"Your case interests me and I'll consider this matter of advising you."
"I shall expect the document tomorrow afternoon!"
"I should want to be very sure," she laughed, "that you were really leaving town and that I shouldn't see you for a long time—perhaps never again!"
"That has an ominous sound, as though you were going to give me a death sentence! Is my case as bad as that?"
"Not at all; but it calls for that disagreeable frankness we all dislike in our friends and very properly resent in mere acquaintances. I should be enormously embarrassed to meet you until after—"
She paused and surveyed him once more, questioningly. The French lady was telling a story to the whole company, and they were obliged to give heed to it; and as Archie failed to catch the point of it Miss Perry very kindly gave him the clue. The talk was general for a few minutes and then he begged her to finish the sentence that had been left in the air.
"Oh, it doesn't matter! I think I was going to say that it would be embarrassing to see you until after you had given my little hints a trial. I'll say now that just the orderly course of your life, with four miles a day, no more, no less, isn't a bit likely to get you anywhere. My treatment for such a case as yours would be very drastic. I'd set you some real stunts to do if you were my patient. May tells me that they won't have you in the army, the navy, or the flying corps, but I believe I could find some excitement for you," she ended musingly.
"As, for example—?" he asked, finding the French lady conspiring with an attaché of the Italian embassy. "To meet the competition of the nerve specialists, you'll have to be very explicit and tell me exactly what to do."
"Right there is one of your troubles—living by fixed schedules. You've never felt the world's rough hand; you don't know life! Clubs and sanatoriums and week-ends in comfortable houses don't count.
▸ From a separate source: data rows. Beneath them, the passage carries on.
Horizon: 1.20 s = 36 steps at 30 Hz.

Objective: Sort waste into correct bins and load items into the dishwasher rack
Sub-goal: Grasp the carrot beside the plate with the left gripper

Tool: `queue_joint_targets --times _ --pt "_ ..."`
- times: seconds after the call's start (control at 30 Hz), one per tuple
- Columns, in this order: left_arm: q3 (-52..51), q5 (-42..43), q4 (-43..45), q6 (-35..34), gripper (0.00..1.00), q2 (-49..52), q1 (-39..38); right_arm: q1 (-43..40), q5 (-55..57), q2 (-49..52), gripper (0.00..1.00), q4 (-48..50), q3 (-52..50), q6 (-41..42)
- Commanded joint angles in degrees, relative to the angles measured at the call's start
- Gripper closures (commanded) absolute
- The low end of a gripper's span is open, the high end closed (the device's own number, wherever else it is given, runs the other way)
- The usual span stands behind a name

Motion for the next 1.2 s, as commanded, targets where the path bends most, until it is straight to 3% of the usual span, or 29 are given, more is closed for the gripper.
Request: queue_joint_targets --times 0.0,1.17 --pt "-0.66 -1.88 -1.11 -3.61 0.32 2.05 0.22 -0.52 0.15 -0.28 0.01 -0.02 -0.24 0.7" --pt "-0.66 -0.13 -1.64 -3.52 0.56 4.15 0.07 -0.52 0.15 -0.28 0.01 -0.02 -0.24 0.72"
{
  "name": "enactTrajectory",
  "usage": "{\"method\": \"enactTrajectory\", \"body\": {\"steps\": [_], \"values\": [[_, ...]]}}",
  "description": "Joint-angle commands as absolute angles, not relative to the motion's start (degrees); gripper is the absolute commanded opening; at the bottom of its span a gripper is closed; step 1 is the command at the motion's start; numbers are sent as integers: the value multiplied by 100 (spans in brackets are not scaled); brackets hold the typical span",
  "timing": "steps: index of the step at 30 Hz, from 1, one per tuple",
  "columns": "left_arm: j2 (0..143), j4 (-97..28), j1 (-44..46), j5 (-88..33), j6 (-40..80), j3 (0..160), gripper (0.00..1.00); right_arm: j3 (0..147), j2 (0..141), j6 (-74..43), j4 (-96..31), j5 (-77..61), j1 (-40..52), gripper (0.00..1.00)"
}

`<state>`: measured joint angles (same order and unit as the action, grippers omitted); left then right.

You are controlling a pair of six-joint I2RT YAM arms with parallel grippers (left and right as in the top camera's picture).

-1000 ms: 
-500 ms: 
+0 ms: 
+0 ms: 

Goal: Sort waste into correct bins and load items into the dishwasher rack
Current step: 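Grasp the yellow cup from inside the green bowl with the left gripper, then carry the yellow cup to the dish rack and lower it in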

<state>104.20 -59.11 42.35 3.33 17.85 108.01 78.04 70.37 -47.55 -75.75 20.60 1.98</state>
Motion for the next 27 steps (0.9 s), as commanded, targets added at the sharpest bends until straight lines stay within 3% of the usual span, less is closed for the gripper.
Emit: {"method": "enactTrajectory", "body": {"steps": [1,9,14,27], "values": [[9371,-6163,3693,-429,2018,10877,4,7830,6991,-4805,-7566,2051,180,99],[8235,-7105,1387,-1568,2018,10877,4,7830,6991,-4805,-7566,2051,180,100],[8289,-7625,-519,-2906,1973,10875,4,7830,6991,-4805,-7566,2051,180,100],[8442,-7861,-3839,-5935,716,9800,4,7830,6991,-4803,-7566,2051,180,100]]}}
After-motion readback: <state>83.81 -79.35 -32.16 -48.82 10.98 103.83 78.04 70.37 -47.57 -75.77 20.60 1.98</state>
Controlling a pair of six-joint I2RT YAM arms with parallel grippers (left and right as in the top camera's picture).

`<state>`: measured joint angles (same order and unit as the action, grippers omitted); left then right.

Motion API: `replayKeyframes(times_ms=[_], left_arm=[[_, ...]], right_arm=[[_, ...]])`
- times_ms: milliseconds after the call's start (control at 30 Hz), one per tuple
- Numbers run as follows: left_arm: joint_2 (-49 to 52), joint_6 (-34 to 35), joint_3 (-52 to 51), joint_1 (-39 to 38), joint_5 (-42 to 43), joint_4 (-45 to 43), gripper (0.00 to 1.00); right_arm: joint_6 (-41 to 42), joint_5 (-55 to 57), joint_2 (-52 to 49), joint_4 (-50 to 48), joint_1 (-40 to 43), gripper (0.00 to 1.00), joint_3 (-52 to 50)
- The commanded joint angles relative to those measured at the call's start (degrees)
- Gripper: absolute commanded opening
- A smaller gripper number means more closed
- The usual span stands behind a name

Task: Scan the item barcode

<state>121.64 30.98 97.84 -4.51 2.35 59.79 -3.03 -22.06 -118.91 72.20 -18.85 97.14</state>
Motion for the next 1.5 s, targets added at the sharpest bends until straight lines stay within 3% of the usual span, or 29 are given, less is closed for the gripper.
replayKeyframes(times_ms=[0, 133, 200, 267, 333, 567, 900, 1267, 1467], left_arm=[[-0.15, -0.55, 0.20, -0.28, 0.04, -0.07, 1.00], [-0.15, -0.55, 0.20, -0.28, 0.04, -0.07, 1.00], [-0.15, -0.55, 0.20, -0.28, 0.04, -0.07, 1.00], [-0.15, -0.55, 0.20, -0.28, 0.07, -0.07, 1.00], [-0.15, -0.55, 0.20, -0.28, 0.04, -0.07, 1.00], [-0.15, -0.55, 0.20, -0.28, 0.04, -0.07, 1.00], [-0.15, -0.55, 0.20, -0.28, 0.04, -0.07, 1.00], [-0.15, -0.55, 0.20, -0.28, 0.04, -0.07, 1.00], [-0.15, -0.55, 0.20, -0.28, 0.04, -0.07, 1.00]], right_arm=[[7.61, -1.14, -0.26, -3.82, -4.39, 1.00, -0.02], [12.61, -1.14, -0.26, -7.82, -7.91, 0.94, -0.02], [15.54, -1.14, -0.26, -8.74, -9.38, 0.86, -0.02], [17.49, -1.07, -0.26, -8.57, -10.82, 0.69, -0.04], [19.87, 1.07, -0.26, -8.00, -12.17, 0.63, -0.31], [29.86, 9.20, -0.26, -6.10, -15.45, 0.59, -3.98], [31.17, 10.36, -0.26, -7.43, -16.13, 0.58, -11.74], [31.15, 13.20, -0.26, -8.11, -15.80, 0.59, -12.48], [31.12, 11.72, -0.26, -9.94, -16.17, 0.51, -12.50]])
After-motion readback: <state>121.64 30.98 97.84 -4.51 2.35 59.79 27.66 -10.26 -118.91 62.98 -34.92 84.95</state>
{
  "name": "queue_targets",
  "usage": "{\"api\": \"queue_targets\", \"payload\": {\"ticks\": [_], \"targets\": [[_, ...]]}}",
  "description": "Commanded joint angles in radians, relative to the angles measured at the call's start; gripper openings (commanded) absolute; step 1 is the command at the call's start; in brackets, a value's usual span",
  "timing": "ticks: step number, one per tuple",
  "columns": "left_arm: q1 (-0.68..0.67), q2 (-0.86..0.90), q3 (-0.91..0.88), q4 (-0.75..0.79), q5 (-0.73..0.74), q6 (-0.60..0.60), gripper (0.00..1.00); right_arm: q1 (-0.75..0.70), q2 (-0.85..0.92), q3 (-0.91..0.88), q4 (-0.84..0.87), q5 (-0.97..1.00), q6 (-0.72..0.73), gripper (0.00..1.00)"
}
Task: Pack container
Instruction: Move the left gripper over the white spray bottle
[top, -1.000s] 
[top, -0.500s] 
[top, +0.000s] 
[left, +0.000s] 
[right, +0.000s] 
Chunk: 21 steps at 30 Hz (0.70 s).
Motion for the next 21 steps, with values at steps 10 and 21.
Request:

You're a tremendously formal person, Mr. Bennett! What you really need is a good hard jar! Every morning you know exactly what you're going to do every hour of the day. It's routine that kills! Now just suppose when you're out on one of your walks you were to overpower the chauffeur of, we will say, the British ambassador, and drive the car bearing his Excellency into some lonely fastness of the Virginia hills, and hold him for a ransom, and collect the money in twenty-dollar gold pieces and escape with it and then come back to Washington and spend it all on a big party with the ambassador as the guest of honor. There would be a real achievement—something that would make you famous in two hemispheres."
"And incidentally lock me up for life if I escaped being shot! Such an escapade would very likely spoil our cordial relations with England and cause no end of trouble."